── Information
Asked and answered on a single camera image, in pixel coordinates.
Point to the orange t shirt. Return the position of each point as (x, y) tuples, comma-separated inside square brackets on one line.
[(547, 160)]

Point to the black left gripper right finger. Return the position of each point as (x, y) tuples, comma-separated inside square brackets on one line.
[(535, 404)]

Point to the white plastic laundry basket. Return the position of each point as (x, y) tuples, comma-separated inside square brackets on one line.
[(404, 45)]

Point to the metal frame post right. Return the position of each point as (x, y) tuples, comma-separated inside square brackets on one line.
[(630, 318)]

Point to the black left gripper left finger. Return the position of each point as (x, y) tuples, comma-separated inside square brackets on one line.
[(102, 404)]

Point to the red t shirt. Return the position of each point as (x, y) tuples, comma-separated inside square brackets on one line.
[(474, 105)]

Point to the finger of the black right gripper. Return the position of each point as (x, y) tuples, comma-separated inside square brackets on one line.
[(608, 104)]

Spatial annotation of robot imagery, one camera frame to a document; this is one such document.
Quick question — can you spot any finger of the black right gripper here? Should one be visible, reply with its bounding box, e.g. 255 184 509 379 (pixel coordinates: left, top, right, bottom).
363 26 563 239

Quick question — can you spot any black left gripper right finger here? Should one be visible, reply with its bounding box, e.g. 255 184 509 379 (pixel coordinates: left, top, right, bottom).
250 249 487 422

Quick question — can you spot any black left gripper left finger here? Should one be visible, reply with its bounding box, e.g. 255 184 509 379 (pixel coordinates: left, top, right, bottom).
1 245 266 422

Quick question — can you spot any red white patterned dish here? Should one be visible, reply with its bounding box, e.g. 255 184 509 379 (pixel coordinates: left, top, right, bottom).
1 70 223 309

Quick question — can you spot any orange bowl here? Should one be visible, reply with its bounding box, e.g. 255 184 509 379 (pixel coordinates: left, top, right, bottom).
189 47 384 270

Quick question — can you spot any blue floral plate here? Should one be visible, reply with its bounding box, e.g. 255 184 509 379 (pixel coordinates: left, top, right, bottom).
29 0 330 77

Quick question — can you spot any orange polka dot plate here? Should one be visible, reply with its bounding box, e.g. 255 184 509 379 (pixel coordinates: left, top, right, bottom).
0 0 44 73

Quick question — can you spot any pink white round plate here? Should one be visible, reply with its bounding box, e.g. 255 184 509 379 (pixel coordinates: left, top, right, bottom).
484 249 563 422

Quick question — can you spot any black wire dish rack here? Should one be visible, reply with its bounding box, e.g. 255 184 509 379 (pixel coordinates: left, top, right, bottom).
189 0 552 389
────
[Task objective]: The whole of the data is to be copied out word for word.

[Answer to this problem]:
Asked and answered on a single camera image, in pixel coordinates.
Point to the orange t shirt. Return the position of each point as (x, y) tuples, comma-separated inside square brackets on one line.
[(547, 160)]

Point to the black left gripper right finger. Return the position of each point as (x, y) tuples, comma-separated inside square brackets on one line.
[(535, 404)]

Point to the white plastic laundry basket. Return the position of each point as (x, y) tuples, comma-separated inside square brackets on one line.
[(404, 45)]

Point to the metal frame post right. Return the position of each point as (x, y) tuples, comma-separated inside square brackets on one line.
[(630, 318)]

Point to the black left gripper left finger. Return the position of each point as (x, y) tuples, comma-separated inside square brackets on one line.
[(102, 404)]

Point to the red t shirt. Return the position of each point as (x, y) tuples, comma-separated inside square brackets on one line.
[(474, 105)]

Point to the finger of the black right gripper. Return the position of each point as (x, y) tuples, comma-separated inside square brackets on one line.
[(608, 104)]

Spatial annotation of robot imagery, one camera frame to a document; this is one such document.
Quick question — can you spot any finger of the black right gripper here? Should one be visible, reply with its bounding box, e.g. 255 184 509 379 (pixel coordinates: left, top, right, bottom).
363 26 563 239

Quick question — can you spot any black left gripper right finger here? Should one be visible, reply with its bounding box, e.g. 255 184 509 379 (pixel coordinates: left, top, right, bottom).
250 249 487 422

Quick question — can you spot any black left gripper left finger here? Should one be visible, reply with its bounding box, e.g. 255 184 509 379 (pixel coordinates: left, top, right, bottom).
1 245 266 422

Quick question — can you spot any red white patterned dish here? Should one be visible, reply with its bounding box, e.g. 255 184 509 379 (pixel coordinates: left, top, right, bottom).
1 70 223 309

Quick question — can you spot any orange bowl here? Should one be visible, reply with its bounding box, e.g. 255 184 509 379 (pixel coordinates: left, top, right, bottom).
189 47 384 270

Quick question — can you spot any blue floral plate here? Should one be visible, reply with its bounding box, e.g. 255 184 509 379 (pixel coordinates: left, top, right, bottom).
29 0 330 77

Quick question — can you spot any orange polka dot plate here? Should one be visible, reply with its bounding box, e.g. 255 184 509 379 (pixel coordinates: left, top, right, bottom).
0 0 44 73

Quick question — can you spot any pink white round plate here? Should one be visible, reply with its bounding box, e.g. 255 184 509 379 (pixel coordinates: left, top, right, bottom).
484 249 563 422

Quick question — can you spot any black wire dish rack here? Should one be visible, reply with its bounding box, e.g. 255 184 509 379 (pixel coordinates: left, top, right, bottom).
189 0 552 389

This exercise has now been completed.